Jangan ada yang mengatakan umat yang lebaran tanggal 21 April adalah haram karena masih suasana puasa dan sebaliknya yang lebaran tanggal 22, apakah juga haram. Tak perlu hal itu dibesarkan.
Tapi besarkan lah syiar Islam di negeri yang mayoritas Islam ini. Umat biasa-biasa saja. Bahkan terjadi saling tolong menolong. Pemerintah jangan suka merepotkan diri sendiri.
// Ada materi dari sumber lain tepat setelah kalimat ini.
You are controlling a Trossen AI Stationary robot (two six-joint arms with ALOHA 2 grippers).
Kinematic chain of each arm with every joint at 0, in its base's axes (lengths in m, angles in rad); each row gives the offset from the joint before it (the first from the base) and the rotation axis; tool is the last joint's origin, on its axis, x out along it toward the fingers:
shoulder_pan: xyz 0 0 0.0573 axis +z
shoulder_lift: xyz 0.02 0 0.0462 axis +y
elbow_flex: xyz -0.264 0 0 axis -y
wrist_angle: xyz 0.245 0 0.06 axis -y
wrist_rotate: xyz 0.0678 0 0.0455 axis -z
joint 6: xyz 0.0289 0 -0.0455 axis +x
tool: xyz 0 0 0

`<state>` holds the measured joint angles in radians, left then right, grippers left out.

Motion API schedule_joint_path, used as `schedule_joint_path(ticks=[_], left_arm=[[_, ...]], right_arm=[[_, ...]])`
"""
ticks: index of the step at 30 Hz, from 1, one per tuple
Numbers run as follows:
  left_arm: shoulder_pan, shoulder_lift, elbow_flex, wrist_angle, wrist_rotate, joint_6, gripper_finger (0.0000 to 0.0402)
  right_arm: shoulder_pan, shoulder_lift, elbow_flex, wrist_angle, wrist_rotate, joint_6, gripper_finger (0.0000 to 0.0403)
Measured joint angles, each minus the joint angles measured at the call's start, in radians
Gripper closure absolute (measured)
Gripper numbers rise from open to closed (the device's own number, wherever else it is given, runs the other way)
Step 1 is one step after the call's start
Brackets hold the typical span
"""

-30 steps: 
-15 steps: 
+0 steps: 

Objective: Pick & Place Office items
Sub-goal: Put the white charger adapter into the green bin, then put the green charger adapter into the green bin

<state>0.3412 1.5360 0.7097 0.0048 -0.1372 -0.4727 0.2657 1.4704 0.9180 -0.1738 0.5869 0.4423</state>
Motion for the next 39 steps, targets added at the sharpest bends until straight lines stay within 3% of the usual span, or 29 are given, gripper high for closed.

Kembali ke pokok persoalan. Tanpa terasa kita sudah melaksanakan puasa yang ke 29 dan sekitar pukul 11.00 Kamis siang terjadi gerhana matahari. Ini menandakan sudah terjadi pergantian bulan.
Maka sudah tepat 1 Syawal 1444 H jatuh pada hari jumat 21 April 2023 berdasarkan hisab Muhammadiyah yang telah diumumkan.
Bagi umat yang salat Id, Jumat 21 April. Maka Magrib Kamis sudah boleh mengumandangkan takbir Allahu Akbar di masjid-masjid dan musala atau di rumah dan juga di tengah dalam perjalanan.
Takbir ba’da Magrib menandakan kita akan berpisah dengan tamu agung Ramadan. Suka atau tidak, sedih atau gembira, Ramadan akan pergi. Ia akan muncul lagi 12 bulan berikutnya.
Lalu apa yang telah kita perbuat selama hampir sebulan bersama Ramadan?. Adakah momen Ramadan dimanfaatkan secara maksimal dan optimal?.